Social Support from the school management and the teaching profession college correlates positively with low complaints (van Dick, 2006), engagement (Klusmann et al., 2008) and self-efficacy (Browsers et al., 2001). We hypothesize, that “request support” is different important for teachers in dependence of the type of school, because they teach diverse kinds of students.
The data was collected with Kanning’s Social Skills Questionnaire (FASK). The sample size is n=406 (special school n=74, primary school n=84, high school n=124, integrated comprehensive school n=69, secondary school n=55). Calculations were done with a univariate ANCOVA.
Teachers of primary schools (p<0.05) and integrated comprehensive schools (p<0.05) have significantly higher values in “request support” than teachers of high schools (η²=0,025).

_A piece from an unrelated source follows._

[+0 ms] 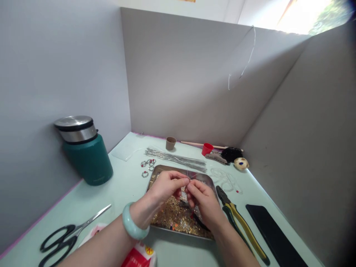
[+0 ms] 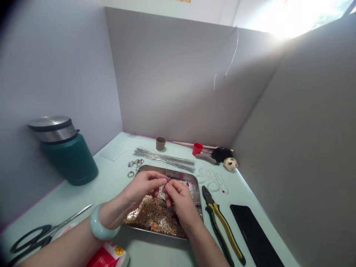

Teachers of primary schools often cooperate, which is facilitated by small colleges, and have less internal resignation (Schmitz & Voreck, 2011). Teachers of integrated comprehensive schools work with challenging students in rather difficult circumstances (e.g. large school building, large colleges, subject rooms). Therefore, they have to cooperate and support each other. Teachers of high schools teach high-performance students, perceive themselves as loner and are bullied more often (van Dick, 2006). Hence, the college is an unused potential to decrease stress and increase resilience.